> Task requirements: For each line in the records that contains "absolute", make a copy.

Dataset items:
______________________________
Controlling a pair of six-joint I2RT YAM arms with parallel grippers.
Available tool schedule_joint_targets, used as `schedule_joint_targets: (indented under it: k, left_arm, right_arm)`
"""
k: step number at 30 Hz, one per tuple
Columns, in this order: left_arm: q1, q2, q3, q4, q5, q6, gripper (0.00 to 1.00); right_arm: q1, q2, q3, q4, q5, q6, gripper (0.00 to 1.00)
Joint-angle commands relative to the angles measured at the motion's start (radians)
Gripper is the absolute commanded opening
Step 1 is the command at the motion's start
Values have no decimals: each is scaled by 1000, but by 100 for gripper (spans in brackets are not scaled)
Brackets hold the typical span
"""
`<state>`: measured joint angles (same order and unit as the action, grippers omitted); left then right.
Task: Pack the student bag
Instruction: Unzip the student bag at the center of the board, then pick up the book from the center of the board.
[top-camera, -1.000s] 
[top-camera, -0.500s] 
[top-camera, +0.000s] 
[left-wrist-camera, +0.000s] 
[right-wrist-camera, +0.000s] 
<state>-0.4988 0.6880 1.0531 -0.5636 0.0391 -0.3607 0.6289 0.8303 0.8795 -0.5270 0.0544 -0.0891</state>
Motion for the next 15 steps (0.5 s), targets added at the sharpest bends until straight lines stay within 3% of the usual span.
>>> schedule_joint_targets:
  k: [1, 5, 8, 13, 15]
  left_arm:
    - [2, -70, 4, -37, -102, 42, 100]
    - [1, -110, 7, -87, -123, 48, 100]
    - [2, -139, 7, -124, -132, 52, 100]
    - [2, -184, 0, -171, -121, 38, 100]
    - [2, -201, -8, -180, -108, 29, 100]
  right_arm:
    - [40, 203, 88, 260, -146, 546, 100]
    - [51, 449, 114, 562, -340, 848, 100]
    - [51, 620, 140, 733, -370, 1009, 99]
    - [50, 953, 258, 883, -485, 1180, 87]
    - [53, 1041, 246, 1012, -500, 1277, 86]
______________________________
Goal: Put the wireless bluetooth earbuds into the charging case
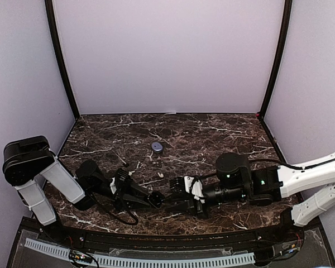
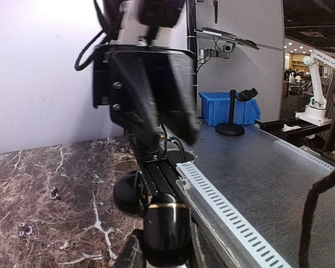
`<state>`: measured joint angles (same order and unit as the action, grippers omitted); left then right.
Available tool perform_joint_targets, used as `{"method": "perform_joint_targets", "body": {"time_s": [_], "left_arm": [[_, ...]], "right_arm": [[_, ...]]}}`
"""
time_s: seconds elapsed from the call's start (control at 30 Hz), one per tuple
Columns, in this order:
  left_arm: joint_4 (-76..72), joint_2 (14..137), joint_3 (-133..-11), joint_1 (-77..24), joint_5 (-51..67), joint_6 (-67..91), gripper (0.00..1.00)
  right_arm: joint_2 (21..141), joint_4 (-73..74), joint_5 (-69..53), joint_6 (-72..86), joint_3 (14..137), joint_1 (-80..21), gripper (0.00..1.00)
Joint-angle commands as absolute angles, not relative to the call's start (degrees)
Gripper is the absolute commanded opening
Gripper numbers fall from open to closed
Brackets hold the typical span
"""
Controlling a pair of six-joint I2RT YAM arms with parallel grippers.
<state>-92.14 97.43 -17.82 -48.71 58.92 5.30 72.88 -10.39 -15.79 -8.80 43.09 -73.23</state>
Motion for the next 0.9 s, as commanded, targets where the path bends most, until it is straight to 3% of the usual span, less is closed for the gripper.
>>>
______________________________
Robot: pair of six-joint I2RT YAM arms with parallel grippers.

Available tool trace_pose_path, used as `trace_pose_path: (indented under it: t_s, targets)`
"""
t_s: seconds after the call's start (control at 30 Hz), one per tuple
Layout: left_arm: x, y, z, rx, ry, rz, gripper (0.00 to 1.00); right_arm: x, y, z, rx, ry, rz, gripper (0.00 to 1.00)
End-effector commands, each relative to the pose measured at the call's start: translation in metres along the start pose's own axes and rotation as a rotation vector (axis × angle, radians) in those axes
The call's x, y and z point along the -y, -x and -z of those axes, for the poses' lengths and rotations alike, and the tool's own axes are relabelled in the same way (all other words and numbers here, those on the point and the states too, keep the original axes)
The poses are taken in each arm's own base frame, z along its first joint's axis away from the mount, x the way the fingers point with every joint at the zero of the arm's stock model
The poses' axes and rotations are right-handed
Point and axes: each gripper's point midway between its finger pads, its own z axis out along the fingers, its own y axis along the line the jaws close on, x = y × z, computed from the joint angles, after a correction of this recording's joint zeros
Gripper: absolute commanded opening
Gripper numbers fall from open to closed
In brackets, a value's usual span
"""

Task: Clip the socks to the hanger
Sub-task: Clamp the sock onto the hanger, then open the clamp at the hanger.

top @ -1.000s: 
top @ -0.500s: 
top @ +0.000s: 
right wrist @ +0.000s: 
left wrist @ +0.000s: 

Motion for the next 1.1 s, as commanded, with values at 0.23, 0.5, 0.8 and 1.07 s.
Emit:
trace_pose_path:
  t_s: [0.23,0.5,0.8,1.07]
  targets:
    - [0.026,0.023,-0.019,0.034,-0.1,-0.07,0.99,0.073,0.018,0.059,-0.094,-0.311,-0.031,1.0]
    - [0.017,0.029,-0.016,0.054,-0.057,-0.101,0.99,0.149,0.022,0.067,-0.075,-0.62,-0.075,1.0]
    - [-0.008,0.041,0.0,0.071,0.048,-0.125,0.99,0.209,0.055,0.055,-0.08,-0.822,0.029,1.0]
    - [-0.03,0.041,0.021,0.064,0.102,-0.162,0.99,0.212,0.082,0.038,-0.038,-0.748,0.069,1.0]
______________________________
> Answer box:
Gripper is the absolute commanded opening
Joint-angle commands as absolute angles, not relative to the call's start (degrees)
Gripper is the absolute commanded opening
Gripper: absolute commanded opening

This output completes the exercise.